Speech-to-Text

Speech-to-Text (STT) API

Overview

The Speech-to-Text API provides endpoints for converting audio to text transcriptions. It supports both synchronous (real-time) and asynchronous (batch) processing modes.

Base URL: https://asr-api.stg.prosa.ai/v2/speech/stt

Authentication: All endpoints require the x-api-key header with your API key.

List Models (GET /stt/models)

List all available ASR (Automatic Speech Recognition) models.

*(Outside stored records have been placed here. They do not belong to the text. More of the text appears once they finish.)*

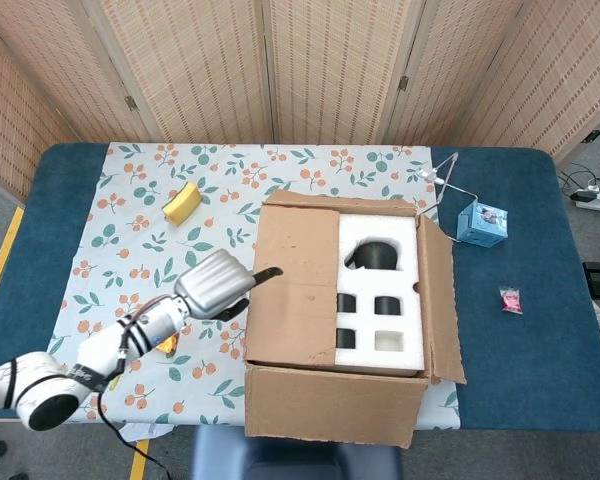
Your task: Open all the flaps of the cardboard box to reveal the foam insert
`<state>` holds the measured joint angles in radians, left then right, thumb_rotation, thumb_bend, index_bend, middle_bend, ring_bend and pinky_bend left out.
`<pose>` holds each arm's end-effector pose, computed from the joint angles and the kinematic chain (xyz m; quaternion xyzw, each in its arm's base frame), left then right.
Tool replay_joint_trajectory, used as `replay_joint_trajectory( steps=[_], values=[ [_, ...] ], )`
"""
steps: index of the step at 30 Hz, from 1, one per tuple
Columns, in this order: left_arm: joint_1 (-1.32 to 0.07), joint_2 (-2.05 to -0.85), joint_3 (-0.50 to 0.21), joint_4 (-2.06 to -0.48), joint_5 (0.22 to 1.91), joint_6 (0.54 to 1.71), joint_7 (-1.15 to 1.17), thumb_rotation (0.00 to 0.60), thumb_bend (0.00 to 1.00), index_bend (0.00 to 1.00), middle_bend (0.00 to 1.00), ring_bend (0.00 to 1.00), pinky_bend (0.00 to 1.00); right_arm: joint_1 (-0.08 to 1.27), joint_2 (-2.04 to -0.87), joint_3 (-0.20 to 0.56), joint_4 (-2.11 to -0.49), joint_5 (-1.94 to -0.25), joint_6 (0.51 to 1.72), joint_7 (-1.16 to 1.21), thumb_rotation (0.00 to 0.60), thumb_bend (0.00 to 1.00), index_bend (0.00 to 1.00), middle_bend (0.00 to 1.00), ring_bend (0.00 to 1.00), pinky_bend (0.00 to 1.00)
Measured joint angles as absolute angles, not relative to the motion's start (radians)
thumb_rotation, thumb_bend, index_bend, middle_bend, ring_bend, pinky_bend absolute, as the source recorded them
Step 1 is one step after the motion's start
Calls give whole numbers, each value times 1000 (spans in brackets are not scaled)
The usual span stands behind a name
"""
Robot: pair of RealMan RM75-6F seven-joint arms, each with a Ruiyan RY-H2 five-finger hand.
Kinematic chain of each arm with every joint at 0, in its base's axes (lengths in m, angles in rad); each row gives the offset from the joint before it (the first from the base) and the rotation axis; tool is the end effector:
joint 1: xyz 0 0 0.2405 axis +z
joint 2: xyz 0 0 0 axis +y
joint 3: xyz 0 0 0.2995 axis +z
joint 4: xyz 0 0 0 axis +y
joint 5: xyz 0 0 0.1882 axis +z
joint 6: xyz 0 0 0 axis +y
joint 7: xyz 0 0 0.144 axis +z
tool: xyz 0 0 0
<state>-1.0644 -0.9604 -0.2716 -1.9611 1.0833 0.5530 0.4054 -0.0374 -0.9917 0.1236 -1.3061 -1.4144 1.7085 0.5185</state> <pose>-0.0338 0.3600 0.1404 -0.8873 -0.1920 -0.3068 0.2859 -0.3868 -0.1448 0.3246 0.4861 -0.3325 0.4769 0.6525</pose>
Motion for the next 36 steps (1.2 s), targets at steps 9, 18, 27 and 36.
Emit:
replay_joint_trajectory(
  steps=[9,18,27,36],
  values=[
    [-1358,-1116,-184,-1885,775,545,581,600,719,236,882,863,829,-38,-1003,138,-1252,-1415,1680,621,199,458,111,0,78,0],
    [-1518,-1231,-119,-1759,625,576,618,600,718,272,882,870,829,-22,-1022,137,-1179,-1427,1612,703,198,458,111,0,79,0],
    [-1577,-1280,-74,-1678,593,563,582,600,718,322,882,874,829,-14,-1041,138,-1114,-1435,1582,761,200,458,111,0,79,0],
    [-1613,-1286,-58,-1676,583,596,567,600,719,325,882,877,829,-2,-1046,131,-1094,-1447,1547,776,199,458,110,0,79,0]
  ],
)
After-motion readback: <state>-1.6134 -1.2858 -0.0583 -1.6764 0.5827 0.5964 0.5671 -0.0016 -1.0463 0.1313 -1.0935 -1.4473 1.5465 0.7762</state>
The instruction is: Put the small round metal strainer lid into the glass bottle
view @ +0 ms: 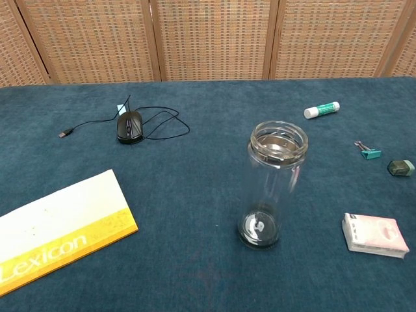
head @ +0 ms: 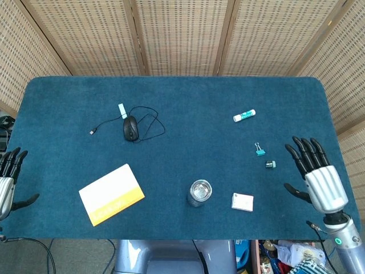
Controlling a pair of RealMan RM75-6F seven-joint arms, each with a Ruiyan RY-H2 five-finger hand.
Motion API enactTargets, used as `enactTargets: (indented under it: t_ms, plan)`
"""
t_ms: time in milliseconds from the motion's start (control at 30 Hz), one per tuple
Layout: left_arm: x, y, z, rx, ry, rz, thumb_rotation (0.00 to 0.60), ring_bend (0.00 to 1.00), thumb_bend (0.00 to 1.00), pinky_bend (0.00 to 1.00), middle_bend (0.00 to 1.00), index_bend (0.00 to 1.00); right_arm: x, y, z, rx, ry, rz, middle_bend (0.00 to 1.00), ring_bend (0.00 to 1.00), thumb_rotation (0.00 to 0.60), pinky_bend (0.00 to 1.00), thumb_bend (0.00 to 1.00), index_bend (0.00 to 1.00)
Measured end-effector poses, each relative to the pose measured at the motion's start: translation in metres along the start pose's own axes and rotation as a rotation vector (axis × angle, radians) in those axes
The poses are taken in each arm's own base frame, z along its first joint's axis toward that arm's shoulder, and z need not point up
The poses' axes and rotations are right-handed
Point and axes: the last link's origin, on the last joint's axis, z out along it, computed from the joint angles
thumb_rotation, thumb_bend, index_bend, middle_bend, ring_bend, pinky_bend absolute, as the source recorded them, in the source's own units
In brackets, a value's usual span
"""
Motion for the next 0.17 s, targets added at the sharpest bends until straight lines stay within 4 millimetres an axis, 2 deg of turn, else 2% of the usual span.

Authentication: API key required

Request:

curl -X GET 'https://asr-api.stg.prosa.ai/v2/speech/stt/models' \
  -H 'x-api-key: your-api-key'

Response (200 OK):

[
  {
    "name": "stt-general",
    "label": "ASR General",
    "language": "Bahasa Indonesia",
    "domain": "general",
    "acoustic": "recording",
    "channels": 1,
    "samplerate": 16000
  }
]

Response Fields:

Field

Type

Description

name

string

Model identifier (use this in transcribe requests)

label

string

Human-readable model name

language

string

Supported language

domain

string

Model specialization domain

acoustic

string

Optimal audio source type

channels

integer

Optimal number of audio channels

samplerate

integer

Optimal sample rate in Hz

Error Responses:

401 Unauthorized: Invalid or missing API key

{
  "status": "unauthorized",
  "message": "Invalid API key"
}

Transcribe Audio (POST /stt)

Submit an audio file for transcription. Supports both synchronous and asynchronous modes.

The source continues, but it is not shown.